> [TASK DIRECTIONS]: From the line with "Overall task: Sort" through the line with "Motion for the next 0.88", repeat the entries verbatim, both end lines included, and add nothing.
____ MATERIAL FOR THIS EXERCISE
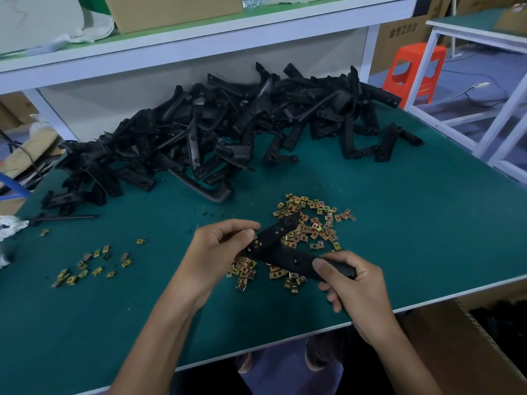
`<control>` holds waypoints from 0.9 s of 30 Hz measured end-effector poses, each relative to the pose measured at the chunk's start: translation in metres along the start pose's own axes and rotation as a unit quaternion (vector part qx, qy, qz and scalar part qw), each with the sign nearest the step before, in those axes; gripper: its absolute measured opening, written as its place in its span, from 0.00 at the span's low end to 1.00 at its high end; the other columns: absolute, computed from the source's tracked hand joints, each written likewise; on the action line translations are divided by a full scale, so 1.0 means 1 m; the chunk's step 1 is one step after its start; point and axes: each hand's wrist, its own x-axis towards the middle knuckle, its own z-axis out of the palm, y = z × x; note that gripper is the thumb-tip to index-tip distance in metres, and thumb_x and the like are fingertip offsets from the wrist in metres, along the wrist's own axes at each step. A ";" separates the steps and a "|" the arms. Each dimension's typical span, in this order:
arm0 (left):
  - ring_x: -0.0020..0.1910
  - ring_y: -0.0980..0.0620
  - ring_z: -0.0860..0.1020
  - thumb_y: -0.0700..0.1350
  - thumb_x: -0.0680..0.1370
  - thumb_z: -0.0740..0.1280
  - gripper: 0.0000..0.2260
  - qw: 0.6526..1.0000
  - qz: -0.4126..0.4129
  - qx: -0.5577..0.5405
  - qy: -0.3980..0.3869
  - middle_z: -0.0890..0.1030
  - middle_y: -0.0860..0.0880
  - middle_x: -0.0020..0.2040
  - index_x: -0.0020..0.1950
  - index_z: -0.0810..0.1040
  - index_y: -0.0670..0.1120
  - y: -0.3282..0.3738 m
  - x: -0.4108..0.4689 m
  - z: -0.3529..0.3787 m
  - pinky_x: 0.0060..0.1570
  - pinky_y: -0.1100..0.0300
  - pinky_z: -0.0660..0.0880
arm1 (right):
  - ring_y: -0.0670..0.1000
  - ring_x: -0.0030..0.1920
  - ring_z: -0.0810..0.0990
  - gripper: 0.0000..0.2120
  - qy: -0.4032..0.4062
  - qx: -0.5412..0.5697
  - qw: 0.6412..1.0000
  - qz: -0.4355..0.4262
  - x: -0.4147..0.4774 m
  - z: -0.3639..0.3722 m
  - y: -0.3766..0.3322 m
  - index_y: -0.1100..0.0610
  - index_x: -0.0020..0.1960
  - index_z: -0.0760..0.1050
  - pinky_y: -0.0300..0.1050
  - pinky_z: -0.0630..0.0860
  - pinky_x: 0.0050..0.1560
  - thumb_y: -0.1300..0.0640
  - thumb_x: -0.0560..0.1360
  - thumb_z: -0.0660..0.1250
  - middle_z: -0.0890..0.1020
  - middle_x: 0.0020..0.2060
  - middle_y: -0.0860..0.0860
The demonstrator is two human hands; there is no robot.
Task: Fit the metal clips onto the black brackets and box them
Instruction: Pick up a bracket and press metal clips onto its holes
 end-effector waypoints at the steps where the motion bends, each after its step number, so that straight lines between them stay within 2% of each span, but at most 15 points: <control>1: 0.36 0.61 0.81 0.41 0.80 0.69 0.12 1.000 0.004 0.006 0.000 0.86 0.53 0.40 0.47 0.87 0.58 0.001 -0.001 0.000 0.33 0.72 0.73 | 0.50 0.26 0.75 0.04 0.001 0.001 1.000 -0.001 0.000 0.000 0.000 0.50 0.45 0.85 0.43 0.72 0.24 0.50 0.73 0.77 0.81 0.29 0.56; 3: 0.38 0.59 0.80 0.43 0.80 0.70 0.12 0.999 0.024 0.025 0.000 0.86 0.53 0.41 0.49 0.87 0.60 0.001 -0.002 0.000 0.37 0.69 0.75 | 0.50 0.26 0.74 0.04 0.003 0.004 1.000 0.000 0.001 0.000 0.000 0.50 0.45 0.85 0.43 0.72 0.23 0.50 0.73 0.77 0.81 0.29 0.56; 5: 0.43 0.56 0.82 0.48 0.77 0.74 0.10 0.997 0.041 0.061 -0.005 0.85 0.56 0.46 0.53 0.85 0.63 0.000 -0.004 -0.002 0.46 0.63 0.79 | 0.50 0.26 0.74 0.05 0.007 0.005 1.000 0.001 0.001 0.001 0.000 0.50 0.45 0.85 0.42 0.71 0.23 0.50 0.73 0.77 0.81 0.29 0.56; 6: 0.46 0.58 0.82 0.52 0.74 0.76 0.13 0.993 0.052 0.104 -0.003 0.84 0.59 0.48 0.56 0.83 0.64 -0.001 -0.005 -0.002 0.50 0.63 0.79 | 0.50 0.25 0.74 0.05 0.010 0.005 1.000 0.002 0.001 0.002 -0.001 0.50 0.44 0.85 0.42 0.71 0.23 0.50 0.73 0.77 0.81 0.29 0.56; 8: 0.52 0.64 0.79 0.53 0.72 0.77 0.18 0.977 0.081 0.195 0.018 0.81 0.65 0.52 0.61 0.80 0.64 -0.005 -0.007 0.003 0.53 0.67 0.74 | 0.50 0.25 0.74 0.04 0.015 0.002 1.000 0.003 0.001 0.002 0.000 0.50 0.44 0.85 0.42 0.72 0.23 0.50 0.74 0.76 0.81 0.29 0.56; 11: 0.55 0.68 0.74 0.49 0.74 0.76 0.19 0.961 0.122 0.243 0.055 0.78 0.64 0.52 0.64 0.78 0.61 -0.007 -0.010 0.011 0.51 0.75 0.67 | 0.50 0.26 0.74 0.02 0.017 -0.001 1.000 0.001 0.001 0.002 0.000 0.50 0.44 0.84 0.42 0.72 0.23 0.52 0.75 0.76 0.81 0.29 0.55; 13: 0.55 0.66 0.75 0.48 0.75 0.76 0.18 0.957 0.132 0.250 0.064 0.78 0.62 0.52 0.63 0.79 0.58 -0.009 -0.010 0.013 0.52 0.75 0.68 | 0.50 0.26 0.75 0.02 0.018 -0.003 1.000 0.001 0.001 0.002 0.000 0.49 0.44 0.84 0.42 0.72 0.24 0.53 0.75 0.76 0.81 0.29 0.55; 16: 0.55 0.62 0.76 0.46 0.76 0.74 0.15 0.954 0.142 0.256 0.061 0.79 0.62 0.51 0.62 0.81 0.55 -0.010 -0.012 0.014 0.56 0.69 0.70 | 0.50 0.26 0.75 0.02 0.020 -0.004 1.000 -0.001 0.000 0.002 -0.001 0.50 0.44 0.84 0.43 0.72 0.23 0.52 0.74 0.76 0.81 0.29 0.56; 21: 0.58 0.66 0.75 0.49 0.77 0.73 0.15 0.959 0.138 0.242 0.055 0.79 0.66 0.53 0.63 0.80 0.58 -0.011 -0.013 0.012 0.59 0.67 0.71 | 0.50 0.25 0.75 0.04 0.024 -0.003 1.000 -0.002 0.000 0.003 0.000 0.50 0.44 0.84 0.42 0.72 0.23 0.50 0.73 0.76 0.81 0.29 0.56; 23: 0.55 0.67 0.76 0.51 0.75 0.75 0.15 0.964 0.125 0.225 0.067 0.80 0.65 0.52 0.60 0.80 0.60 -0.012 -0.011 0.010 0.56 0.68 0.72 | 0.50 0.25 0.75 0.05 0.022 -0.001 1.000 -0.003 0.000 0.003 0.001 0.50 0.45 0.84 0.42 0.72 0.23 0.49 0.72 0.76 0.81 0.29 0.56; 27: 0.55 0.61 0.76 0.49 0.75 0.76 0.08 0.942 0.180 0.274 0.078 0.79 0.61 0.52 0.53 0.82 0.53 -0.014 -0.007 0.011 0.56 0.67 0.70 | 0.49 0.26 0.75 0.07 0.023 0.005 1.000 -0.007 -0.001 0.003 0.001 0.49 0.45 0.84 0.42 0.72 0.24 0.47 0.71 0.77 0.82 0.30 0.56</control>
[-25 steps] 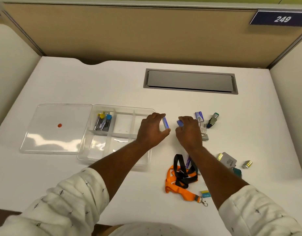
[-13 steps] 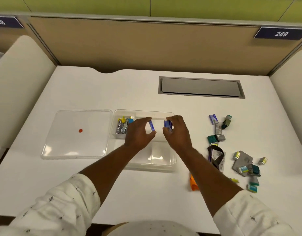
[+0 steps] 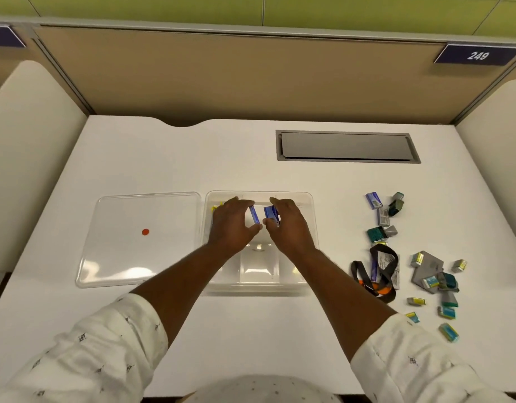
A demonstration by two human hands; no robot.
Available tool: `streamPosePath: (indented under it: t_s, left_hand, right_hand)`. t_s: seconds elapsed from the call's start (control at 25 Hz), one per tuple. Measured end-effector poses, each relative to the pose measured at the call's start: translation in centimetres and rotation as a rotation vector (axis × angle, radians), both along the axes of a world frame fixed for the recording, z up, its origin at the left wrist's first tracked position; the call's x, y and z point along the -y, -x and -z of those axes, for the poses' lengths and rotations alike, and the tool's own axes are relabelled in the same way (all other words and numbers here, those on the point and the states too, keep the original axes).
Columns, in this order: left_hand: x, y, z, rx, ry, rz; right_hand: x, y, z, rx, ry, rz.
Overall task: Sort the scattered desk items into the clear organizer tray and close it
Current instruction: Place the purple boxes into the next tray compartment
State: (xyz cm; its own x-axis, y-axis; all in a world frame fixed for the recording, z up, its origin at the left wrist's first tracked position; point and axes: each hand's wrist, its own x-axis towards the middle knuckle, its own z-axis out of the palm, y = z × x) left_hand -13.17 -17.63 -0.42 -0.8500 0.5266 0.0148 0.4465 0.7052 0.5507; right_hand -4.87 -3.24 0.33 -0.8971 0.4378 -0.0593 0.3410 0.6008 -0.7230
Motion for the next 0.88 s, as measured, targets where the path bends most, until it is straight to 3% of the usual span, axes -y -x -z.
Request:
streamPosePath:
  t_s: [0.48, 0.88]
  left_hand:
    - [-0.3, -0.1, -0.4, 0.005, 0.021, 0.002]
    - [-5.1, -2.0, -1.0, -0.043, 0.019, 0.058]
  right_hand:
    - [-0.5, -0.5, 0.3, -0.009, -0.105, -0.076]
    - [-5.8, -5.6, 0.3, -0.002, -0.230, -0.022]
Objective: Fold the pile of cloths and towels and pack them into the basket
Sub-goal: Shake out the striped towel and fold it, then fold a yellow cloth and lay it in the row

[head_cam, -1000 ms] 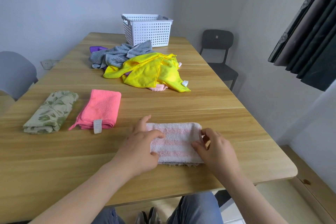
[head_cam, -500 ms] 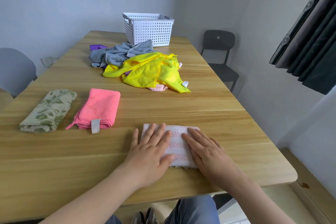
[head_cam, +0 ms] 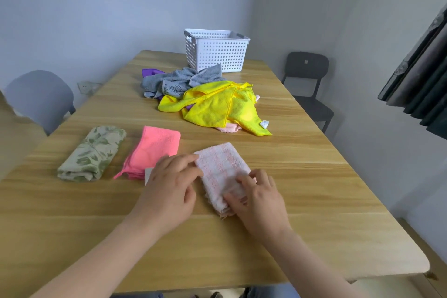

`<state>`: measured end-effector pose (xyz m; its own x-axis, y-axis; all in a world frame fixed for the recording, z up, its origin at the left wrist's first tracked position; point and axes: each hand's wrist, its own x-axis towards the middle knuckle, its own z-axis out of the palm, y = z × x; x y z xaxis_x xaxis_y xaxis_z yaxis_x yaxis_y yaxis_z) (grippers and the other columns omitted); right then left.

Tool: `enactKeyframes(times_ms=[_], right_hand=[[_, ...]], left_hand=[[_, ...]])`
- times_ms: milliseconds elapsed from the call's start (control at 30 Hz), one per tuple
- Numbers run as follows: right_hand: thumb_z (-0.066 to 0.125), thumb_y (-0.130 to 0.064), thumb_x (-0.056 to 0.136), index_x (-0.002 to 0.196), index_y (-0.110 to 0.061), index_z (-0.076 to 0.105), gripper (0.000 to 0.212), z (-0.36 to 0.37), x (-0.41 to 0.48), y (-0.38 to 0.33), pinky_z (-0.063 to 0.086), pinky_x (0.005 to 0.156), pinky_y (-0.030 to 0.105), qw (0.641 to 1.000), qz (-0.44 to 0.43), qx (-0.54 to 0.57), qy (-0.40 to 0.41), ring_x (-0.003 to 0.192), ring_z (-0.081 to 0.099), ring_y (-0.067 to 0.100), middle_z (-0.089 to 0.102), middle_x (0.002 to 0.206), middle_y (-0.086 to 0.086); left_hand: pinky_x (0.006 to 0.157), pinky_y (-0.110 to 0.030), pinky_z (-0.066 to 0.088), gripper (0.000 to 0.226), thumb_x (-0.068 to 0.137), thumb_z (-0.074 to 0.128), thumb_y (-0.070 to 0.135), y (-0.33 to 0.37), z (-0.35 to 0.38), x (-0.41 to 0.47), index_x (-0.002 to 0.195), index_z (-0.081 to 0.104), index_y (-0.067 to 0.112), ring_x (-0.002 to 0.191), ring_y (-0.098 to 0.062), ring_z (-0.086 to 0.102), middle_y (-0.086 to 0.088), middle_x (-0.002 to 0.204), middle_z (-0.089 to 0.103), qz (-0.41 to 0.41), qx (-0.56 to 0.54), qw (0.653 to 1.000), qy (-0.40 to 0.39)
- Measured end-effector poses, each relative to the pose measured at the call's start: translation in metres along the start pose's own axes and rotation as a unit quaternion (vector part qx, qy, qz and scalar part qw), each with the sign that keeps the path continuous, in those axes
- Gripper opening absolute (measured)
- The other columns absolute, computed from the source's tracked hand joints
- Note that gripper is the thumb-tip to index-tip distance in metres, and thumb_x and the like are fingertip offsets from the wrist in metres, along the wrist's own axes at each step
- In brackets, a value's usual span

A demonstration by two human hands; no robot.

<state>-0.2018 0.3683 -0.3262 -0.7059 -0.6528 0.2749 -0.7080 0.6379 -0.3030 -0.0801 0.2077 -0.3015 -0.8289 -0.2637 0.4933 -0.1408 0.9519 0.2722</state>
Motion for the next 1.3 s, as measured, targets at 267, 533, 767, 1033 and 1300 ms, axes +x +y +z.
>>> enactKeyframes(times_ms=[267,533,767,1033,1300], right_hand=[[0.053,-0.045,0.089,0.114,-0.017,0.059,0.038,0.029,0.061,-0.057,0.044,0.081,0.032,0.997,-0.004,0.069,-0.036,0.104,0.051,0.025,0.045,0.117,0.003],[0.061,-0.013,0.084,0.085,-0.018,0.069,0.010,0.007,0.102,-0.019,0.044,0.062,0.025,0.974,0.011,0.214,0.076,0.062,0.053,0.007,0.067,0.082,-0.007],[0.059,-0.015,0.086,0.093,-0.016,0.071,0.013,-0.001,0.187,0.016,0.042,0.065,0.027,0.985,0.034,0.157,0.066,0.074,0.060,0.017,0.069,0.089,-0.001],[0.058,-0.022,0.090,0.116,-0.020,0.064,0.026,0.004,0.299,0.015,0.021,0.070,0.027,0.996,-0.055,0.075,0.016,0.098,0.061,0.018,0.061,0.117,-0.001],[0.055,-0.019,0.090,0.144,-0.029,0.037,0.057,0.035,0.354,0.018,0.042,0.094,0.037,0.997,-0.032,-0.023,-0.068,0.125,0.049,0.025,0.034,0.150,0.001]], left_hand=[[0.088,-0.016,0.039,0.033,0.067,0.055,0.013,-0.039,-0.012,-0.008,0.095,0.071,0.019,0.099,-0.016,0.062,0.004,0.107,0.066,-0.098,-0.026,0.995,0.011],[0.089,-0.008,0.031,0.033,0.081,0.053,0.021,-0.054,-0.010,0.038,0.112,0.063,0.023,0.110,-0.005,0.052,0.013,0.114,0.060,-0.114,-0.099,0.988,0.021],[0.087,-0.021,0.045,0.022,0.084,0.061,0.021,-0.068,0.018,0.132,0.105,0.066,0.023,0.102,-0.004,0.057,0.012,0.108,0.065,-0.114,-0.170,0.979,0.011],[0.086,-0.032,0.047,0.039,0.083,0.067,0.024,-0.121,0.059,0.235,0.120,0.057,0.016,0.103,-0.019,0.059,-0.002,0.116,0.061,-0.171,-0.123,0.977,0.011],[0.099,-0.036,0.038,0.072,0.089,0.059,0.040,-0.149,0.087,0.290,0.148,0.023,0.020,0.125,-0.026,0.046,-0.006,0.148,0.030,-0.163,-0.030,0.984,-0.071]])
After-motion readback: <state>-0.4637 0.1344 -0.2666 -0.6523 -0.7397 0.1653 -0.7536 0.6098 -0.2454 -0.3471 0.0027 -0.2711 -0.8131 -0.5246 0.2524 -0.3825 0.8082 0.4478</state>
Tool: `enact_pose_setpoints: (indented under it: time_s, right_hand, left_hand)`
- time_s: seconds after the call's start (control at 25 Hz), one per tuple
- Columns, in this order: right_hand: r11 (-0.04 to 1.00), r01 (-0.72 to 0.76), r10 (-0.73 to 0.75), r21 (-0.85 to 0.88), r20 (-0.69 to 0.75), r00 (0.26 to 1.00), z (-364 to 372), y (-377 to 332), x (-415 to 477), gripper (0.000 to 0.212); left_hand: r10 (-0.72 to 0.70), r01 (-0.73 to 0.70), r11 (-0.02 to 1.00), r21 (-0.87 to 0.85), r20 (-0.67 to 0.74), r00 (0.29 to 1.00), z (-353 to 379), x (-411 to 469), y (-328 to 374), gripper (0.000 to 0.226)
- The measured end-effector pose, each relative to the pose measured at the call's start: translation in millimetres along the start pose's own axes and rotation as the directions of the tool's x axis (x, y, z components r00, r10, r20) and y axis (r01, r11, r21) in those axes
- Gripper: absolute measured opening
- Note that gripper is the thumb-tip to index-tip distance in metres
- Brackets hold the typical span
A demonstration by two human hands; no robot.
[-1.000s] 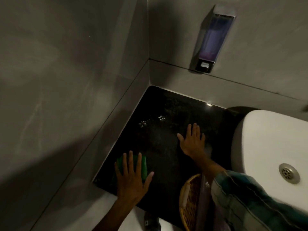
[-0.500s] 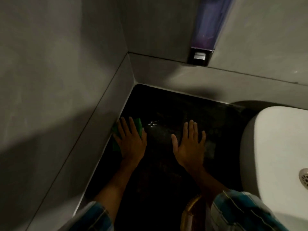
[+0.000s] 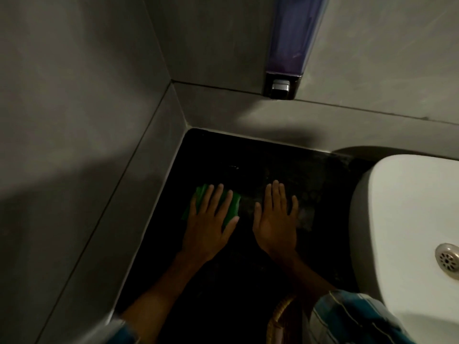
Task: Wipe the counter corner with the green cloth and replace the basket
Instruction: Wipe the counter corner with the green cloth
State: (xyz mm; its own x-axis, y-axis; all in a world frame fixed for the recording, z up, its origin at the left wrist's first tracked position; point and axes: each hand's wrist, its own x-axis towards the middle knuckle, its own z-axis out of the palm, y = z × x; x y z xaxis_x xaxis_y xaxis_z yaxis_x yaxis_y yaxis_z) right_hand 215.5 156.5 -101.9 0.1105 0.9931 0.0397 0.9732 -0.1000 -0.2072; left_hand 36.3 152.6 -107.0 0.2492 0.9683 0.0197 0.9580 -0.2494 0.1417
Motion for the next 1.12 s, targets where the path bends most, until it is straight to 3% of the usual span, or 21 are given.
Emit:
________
> [YOUR RESPONSE]:
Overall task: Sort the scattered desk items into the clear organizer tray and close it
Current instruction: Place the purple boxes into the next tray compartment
State: (xyz cm; its own x-axis, y-axis; all in a world frame fixed for the recording, z up, its origin at the left wrist's first tracked position; point and axes: each hand's wrist, its own x-axis towards the middle knuckle, its own z-axis out of the palm, y = z × x) left_hand -13.17 -17.63 -0.42 -0.8500 0.5266 0.0148 0.4465 0.7052 0.5507; right_hand -4.87 -3.24 0.33 -0.8971 0.4378 -0.0593 0.3410 0.6008 -0.7230
Motion for the next 0.88 s, as measured, targets where the path bends most, until it is straight to 3% of the usual span, axes -y -x -z.

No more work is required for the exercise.